Charles Aznavour avait raison, Guy Béart méritait un hommage, un tribute to, un album de reprises de ses plus belles chansons. Alors ses filles, Eve et Emmanuelle, l’ont organisé. Hélas, Aznavour, qui devait chanter Il n’y a plus d’après, est mort quatre jours avant de l’enregistrer. Hélas encore, par conséquent, Sting, Julio Iglesias et quelques autres sommités que la star française voulait joindre pour leur demander de participer au projet manqueront à l’appel... Mais il reste du très beau dans le double CD DE BEART A BEART(S) sorti avant l’été. Poste restante par Raphaël, impressionnante dans sa juste tension. Chanson pour ma vieille par Clara Luciani, vaste et belle dans sa voix. Seine va, cette délicatesse évaporée que Béart avait écrite pour Geneviève Galéa, la mère d’Emmanuelle, et qu’Alain Souchon sillonne avec finesse. Couleurs, vous êtes des larmes, solaire et brûlante par Ismaël Lô. De la lune qui se souvient reprise au millimètre par Maxime Le Forestier. Les Souliers (… dans la neige) qu'interprète Catherine Ringer avec son aplomb de sorcière. Hélas enfin, mais c'est la limite de l'exercice, manquent quelques perles intemporelles: Où vais-je?, Qui suis-je?, Quand on aime, Encore un été, La fille aux yeux mauves, Chandernagor, La maison tranquille… Autant de bijoux qu’auraient remis en lumière Diane Dufresne, Jean-Louis Murat, Jeanne Cherhal, Benjamin Biolay, Isabelle Boulay ou Francis Cabrel, ces voix de caractère… De quoi gommer la participation blême de Vincent Delerm par exemple. L’air assommé, dans un vague bredouillis, il bafouille Bal chez Temporel, et ça fait tache. A-t-il pris la peine d’écouter la version de Patachou dont l’interprétation stylisée rayonne comme un phare? Ou bien encore Il n’y a plus d’après beuglée, sans honte, et scout toujours, par Vianney.

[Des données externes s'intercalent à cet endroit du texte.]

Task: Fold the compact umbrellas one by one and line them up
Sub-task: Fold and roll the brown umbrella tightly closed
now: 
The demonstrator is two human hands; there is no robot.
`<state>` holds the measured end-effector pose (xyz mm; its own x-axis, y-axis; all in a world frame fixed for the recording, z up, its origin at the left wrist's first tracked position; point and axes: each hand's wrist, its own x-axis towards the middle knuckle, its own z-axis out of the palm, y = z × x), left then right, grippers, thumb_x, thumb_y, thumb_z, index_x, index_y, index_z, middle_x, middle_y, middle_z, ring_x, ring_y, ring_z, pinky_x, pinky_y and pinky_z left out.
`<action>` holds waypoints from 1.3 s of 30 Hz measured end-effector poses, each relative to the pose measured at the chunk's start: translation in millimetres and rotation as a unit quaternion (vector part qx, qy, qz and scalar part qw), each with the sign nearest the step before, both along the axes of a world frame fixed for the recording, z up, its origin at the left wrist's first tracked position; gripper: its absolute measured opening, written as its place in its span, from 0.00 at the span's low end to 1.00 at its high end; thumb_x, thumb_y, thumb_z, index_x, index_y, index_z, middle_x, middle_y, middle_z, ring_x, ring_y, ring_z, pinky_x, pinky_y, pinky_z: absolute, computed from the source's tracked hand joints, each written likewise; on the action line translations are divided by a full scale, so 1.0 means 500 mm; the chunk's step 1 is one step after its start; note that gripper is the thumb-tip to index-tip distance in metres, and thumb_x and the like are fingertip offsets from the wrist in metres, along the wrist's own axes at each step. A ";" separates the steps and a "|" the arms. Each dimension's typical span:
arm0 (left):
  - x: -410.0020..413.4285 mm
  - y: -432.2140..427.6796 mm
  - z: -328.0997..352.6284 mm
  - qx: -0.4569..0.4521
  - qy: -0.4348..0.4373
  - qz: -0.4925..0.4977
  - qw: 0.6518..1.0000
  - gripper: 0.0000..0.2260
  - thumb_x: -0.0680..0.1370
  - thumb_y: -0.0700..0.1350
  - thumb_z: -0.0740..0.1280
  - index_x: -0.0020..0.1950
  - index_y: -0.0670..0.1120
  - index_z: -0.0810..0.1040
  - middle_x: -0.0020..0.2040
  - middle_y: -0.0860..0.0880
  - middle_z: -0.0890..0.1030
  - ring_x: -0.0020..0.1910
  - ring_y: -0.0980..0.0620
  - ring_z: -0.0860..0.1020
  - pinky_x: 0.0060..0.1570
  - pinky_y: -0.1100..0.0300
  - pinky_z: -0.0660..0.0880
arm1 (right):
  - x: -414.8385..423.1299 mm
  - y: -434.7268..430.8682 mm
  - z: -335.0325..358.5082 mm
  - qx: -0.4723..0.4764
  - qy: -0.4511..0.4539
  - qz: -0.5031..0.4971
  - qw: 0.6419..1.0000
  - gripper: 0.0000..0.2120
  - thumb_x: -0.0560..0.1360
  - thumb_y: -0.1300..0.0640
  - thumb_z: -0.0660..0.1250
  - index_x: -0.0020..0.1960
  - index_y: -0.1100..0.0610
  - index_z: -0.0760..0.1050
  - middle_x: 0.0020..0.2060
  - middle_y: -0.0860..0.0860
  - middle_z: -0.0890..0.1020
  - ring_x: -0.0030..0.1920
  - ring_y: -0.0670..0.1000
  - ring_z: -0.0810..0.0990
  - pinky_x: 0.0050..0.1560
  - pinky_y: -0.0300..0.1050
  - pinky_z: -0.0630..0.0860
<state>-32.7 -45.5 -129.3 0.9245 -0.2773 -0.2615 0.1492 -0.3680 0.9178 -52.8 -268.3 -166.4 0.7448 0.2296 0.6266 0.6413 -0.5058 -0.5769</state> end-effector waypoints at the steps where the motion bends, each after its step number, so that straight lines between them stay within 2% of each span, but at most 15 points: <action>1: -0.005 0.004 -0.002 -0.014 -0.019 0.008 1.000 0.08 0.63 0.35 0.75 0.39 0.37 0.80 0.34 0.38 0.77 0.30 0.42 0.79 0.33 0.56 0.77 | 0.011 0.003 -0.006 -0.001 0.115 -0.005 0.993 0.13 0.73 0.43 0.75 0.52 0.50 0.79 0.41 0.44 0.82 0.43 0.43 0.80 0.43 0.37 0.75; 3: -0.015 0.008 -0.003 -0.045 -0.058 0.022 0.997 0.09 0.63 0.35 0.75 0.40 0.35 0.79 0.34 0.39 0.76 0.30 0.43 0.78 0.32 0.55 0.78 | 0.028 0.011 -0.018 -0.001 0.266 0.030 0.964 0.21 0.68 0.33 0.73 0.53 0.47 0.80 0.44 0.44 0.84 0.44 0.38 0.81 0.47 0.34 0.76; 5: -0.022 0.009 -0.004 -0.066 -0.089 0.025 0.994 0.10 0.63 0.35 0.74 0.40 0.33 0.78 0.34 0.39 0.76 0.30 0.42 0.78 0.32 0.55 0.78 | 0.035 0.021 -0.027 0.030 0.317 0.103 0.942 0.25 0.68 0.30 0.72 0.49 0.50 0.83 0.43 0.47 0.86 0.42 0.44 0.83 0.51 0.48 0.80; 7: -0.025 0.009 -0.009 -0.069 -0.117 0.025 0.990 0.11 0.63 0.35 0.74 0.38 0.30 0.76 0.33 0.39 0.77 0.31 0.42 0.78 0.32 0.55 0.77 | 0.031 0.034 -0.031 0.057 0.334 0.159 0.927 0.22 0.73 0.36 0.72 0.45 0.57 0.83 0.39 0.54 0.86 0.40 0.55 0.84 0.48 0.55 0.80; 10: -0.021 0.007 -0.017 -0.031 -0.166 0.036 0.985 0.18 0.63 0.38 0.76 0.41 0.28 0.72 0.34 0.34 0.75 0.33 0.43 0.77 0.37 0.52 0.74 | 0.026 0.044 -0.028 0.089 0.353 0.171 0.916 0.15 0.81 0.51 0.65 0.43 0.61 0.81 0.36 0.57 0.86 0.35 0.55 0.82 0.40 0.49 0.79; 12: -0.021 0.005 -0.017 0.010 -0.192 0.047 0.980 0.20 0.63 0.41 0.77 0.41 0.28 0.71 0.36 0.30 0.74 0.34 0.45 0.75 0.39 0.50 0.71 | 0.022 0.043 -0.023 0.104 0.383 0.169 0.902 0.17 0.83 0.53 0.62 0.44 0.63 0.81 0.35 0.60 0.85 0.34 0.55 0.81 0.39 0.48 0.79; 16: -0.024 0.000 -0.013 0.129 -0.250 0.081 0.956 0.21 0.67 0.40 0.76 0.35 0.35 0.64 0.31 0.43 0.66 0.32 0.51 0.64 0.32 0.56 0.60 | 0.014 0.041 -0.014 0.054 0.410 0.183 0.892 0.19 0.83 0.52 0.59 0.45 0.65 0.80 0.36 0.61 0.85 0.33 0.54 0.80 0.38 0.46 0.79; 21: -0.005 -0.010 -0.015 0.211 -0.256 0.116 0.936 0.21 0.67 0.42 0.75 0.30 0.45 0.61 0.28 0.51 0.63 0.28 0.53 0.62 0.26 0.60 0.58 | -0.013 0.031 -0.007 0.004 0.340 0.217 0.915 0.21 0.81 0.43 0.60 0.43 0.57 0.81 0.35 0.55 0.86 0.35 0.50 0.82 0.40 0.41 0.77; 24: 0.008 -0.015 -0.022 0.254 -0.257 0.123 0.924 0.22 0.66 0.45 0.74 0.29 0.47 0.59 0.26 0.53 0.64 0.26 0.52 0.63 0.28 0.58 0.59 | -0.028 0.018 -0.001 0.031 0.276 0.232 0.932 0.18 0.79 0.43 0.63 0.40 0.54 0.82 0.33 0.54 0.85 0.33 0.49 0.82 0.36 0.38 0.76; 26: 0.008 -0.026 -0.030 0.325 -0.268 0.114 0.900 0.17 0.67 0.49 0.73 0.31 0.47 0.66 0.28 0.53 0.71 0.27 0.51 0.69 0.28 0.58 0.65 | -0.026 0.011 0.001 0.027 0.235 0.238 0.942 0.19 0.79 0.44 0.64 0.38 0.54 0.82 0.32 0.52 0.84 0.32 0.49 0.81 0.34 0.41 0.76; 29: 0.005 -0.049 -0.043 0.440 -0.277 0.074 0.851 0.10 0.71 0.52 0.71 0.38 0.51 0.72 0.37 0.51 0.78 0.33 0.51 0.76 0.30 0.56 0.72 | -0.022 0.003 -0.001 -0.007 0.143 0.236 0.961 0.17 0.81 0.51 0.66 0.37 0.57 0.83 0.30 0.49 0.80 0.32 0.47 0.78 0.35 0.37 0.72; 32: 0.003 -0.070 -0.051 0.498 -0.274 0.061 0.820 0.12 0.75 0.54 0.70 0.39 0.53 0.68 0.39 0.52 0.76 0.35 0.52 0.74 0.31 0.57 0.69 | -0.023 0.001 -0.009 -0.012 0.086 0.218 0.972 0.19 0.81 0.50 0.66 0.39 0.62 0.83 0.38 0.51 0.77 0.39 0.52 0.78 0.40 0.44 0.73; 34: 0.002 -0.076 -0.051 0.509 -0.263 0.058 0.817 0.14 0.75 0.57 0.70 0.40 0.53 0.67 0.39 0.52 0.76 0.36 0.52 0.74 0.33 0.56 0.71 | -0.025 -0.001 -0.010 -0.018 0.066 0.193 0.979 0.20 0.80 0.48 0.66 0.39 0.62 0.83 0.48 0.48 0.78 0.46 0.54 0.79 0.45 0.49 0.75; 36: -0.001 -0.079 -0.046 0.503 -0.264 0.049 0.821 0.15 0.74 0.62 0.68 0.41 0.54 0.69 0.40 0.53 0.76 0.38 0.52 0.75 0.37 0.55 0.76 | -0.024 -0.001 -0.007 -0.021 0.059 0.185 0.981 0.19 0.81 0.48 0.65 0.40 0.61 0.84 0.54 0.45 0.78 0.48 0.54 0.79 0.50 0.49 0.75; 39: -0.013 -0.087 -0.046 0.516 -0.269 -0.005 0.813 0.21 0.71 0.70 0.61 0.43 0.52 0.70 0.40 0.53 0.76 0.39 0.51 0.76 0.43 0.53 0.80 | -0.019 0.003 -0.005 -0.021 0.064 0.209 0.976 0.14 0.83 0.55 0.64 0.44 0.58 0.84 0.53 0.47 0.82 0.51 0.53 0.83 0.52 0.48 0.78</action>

A-t-il seulement entendu parler de Juliette Gréco? Au final, un chef-d’œuvre oublié fera l'unanimité: Plus jamais, tango langoureux qu'Emmanuelle Béart exhume avec une tendresse bouleversante. «Plus jamais de rendez-vous d’une heure à peine / Où reposer à tes genoux…» L’hommage d’une femme à fleur de mots.